Bachirou asiste mudo a la conversación, bajo un sol que calienta sin piedad y en medio de la expectación de toda la chiquillería del poblado en el que viven 18.700 refugiados. Ha contado poco de lo que ocurrió aquel día en el bosque. Pero es difícil que lo olvide nunca: “Por favor”, escuchó que decía su madre a una mujer al desplomarse en el suelo , “llévatelo y sálvalo”.
La historia del pequeño Bachirou ha tenido un desenlace poco habitual por relativamente feliz. No es muy frecuente que los menores no acompañados que llegan a los campos de refugiados acaben reencontrándose con sus familias. Y son muchos. Solo en los asentamientos del sur de Chad hay 24 niños que llegaron solos y 672 sin sus padres pero sí de la mano de algún familiar o allegado.
Aboubakor Adamou, hijo de ganaderos nómadas, tiene 13 años y es el mayor de cinco hermanos. “Mis padres, que vivían en Bambari, me enviaron a estudiar en la escuela coránica a 80 kilómetros de la capital”, cuenta mirando al suelo en el puesto que la Cruz Roja tiene en el asentamiento de Maingama. “Cuando estalló la guerra era imposible moverse. No podían venir a buscarme, cada uno tenía que salvarse como pudiera”, continúa. “Mi marabú (líder religioso) pagó un coche y me trajo a Chad”.
Eso fue hace dos años. Ahora vive con la familia de Mahamat Bello —otro marabú que lleva incrustado en su brazo en forma de bala el conflicto de República Centroafricana— y continúa con sus estudios coránicos.
“Yo no puedo hacer una distinción entre este niño y mis cinco hijos”, dice Bello, que accedió a acoger al chaval a petición de Unicef, institución que busca las soluciones de urgencia menos traumáticas para los menores no acompañados mientras trata de localizar a sus padres.
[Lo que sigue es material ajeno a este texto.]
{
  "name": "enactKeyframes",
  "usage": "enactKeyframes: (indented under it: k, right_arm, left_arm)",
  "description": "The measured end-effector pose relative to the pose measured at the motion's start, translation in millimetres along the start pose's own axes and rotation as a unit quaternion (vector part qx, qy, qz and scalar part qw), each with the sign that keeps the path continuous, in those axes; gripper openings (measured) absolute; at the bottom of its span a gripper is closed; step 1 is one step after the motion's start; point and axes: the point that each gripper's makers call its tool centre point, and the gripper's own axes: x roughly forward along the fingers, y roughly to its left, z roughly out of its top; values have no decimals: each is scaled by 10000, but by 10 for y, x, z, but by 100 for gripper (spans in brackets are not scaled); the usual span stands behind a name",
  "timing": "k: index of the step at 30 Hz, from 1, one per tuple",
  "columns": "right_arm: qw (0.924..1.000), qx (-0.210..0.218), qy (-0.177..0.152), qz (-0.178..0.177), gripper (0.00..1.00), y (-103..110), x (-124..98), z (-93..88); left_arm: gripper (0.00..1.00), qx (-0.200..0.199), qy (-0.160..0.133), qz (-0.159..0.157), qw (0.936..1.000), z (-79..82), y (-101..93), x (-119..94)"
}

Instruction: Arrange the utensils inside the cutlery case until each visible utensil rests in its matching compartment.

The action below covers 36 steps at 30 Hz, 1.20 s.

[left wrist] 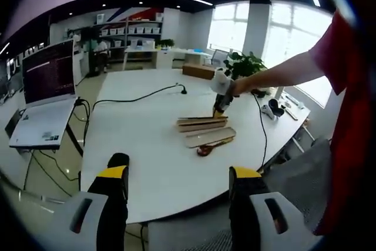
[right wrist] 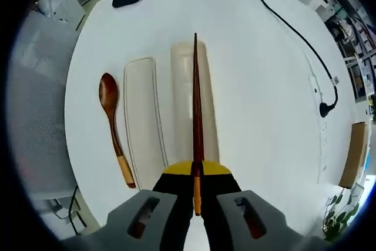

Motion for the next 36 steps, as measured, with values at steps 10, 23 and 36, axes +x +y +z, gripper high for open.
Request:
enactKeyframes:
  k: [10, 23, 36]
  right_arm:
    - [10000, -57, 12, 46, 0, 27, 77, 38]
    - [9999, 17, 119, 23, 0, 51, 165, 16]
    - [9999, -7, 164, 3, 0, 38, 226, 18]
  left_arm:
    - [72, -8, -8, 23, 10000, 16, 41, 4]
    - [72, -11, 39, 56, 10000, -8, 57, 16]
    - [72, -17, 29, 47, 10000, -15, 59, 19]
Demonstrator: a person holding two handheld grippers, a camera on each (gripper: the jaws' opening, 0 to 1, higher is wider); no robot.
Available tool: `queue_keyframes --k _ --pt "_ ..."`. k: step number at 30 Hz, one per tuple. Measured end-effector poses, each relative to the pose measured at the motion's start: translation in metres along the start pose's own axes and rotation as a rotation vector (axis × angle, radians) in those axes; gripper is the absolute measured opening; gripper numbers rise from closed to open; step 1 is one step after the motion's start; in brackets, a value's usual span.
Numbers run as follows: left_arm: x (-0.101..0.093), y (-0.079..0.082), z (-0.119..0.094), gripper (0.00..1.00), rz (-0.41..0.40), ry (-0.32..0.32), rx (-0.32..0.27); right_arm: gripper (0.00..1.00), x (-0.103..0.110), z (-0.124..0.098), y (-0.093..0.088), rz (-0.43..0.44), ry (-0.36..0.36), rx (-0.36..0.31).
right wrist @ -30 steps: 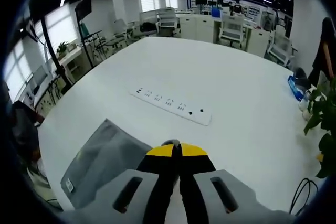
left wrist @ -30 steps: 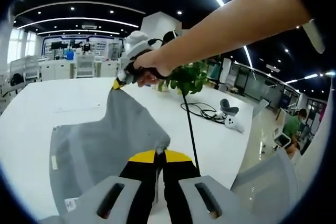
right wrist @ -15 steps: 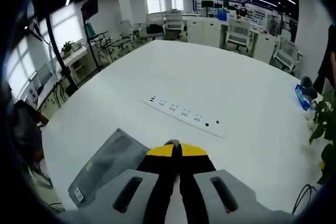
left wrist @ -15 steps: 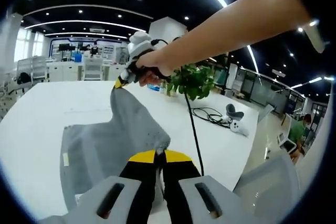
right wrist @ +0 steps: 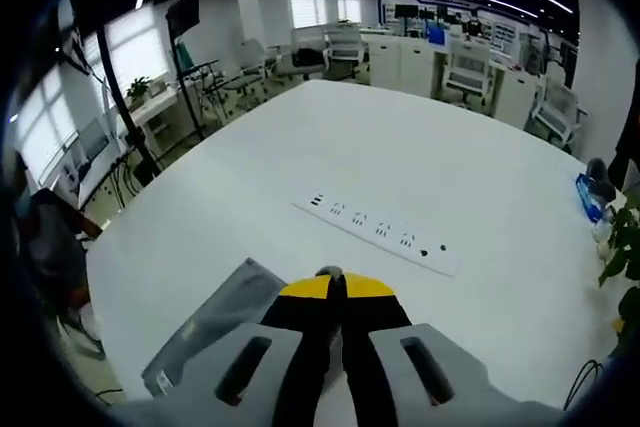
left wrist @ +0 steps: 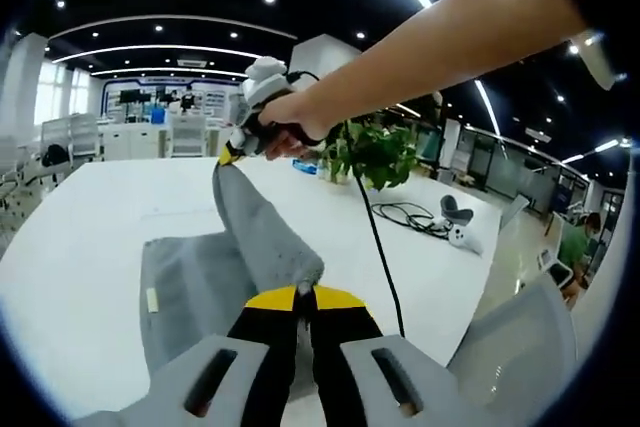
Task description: Fold the towel on the table until its edges align and the towel forms a compact rectangular stack.
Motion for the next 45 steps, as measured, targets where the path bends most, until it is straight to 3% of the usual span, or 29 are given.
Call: queue_keyframes --k 10,21,29,35,45 --pt "0.018 -0.017 -0.009 0.03 -0.006 0.048 0.018 0.0 0.025 0.011 0.006 -0.017 0.019 0.001" --pt "0.038 -0.049 -0.009 0.04 0.008 0.093 0.113 0.0 0.048 0.032 0.003 -0.073 0.026 0.004" --pt "0.057 -0.06 -0.017 0.04 0.013 0.165 0.13 0.0 0.061 0.046 0.002 -0.07 0.027 -0.005" --pt "0.063 -0.073 -0.02 0.04 0.047 0.182 0.161 0.0 0.073 0.059 0.001 -0.109 0.031 0.0" --pt "0.076 -0.085 -0.021 0.04 0.003 0.203 0.206 0.0 0.082 0.075 0.0 -0.14 0.003 -0.001"
Point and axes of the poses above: the point that each gripper's makers call its tool centre point, and the gripper's own axes: z roughly forward along the fingers, x roughly to its left, y roughly out of its top, the point moved 2 cm from there along -z, roughly backward along the fingers, and after that the axes turned 10 degrees about x, right-handed, at the moved point
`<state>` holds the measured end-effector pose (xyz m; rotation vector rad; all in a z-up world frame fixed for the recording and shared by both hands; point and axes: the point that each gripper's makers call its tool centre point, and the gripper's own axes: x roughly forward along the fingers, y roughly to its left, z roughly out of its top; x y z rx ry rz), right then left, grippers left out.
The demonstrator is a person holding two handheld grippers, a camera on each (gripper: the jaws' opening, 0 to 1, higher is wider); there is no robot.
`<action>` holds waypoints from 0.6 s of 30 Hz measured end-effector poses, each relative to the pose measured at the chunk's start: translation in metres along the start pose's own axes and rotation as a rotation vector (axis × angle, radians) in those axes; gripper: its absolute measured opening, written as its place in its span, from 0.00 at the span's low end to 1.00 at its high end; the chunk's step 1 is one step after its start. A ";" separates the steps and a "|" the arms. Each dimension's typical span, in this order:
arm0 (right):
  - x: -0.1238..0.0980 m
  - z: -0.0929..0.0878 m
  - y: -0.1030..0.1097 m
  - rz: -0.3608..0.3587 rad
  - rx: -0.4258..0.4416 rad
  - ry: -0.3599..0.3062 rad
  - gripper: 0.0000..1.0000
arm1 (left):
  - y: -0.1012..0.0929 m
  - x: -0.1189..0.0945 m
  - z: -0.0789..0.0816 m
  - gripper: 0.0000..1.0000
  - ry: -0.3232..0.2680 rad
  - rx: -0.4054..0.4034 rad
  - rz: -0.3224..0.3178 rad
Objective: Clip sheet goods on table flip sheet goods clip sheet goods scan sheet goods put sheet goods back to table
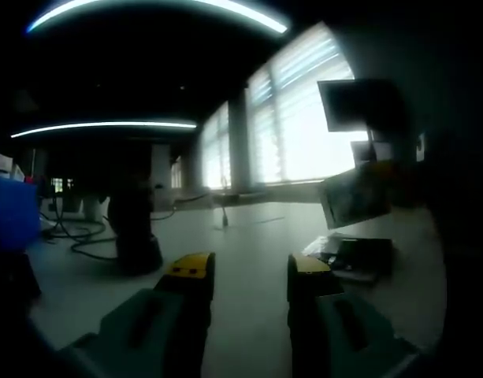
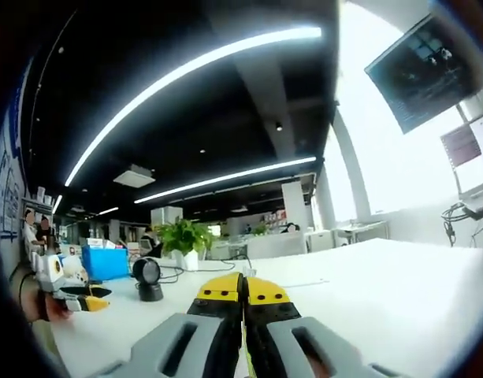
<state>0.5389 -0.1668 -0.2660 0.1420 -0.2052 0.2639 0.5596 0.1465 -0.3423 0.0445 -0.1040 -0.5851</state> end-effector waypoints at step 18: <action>-0.022 -0.016 -0.048 -0.172 0.208 -0.052 0.00 | 0.000 0.000 0.001 0.29 -0.002 0.000 0.000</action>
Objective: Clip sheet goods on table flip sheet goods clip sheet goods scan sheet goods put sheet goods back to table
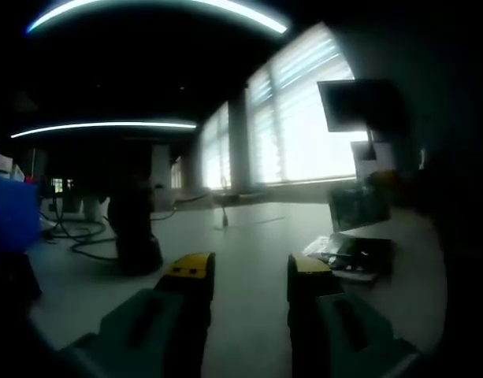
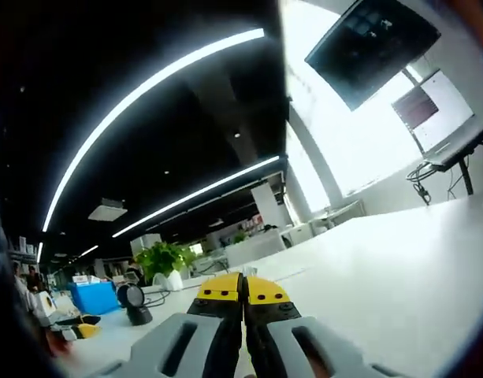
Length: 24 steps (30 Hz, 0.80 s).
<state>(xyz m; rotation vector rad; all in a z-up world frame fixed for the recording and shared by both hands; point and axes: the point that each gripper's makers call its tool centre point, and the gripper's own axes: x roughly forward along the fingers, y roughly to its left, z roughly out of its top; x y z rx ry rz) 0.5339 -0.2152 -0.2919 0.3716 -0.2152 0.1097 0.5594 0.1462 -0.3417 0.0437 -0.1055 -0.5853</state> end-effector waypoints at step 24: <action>-0.020 -0.022 -0.046 -0.238 -0.100 0.026 0.00 | 0.002 0.000 0.000 0.30 -0.001 0.012 0.005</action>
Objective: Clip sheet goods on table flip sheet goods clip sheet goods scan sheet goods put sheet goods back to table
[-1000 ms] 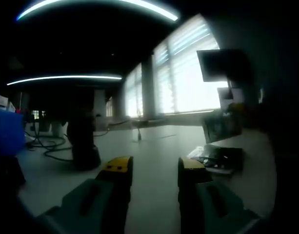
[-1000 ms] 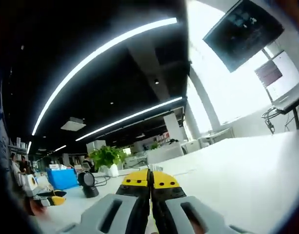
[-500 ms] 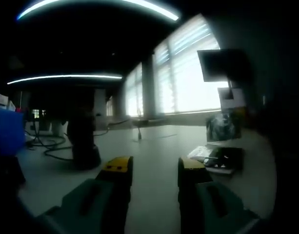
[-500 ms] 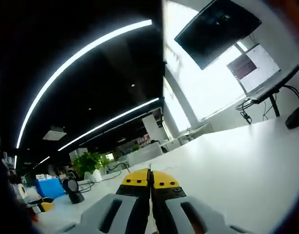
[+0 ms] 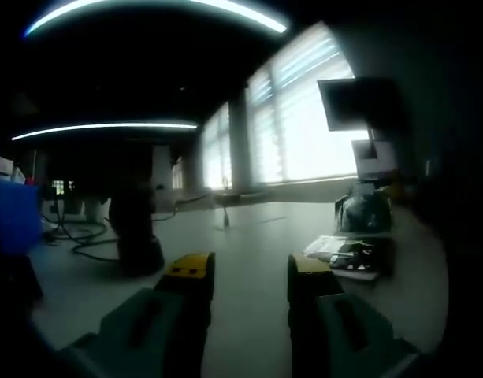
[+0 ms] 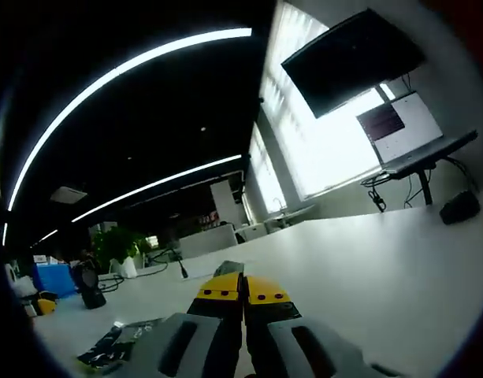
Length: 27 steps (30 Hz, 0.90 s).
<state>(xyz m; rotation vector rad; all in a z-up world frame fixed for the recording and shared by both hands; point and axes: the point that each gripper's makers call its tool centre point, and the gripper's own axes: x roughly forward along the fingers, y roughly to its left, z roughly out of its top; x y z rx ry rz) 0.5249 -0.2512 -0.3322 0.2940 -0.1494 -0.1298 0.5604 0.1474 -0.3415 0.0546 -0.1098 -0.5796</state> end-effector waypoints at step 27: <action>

“El objetivo final es siempre que vivan en familias”, explica Marcel S. Outara, subdelegado de Unicef en Chad en su despacho de la sede que el organismo tiene en la capital del país. “Es siempre lo mejor para el niño. Y con más razón en estos casos”. Los menores que llegan solos a los campos de refugiados suelen estar “mentalmente perturbados”, lamenta, "por eso tratamos de facilitarles espacios lúdicos, lugares para jugar, interactuar entre ellos, para que vuelvan a sentirse niños. Muchas veces no quieren comer, están muy afectados por no estar con su familia. Hay que trabajar con ellos de una manera social y afectiva. Es lo más difícil, tenemos psicólogos trabajando con ellos”.
Unicef tiene un programa para menores no acompañados. "El objetivo final es que vivan en familias”
Yaya Ibrahim, centroafricano de 15 años, vivía en Bangui cuando estalló la guerra. Su padre, comerciante, estaba fuera de la ciudad. Su madre cogió a sus hermanos pequeños y buscó el amparo de familiares en otra localidad. Él prefirió quedarse para sacar un dinero vendiendo aceite en el mercado. “Cuando mi padre volvió, la situación era insostenible y decidimos salir del país y acogernos al programa de repatriación del Gobierno de Chad. Nos montaron en dos coches diferentes. Desde entonces no le he vuelto a ver”.
Ibrahim cuenta que tenía el número de contacto de la familia, que llamó y no le contestaron. Lo intentó con un tío de Arabia Saudí que le dijo: “Tu madre está bien, está con tus hermanos en Camerún. De tu padre no sé nada”. El muchacho llora mientras cuenta su historia. Vive acogido por Hasania Sila, madre de ocho hijos ya mayores, pero no se le ve integrado. “No pararé hasta encontrar a mis padres”.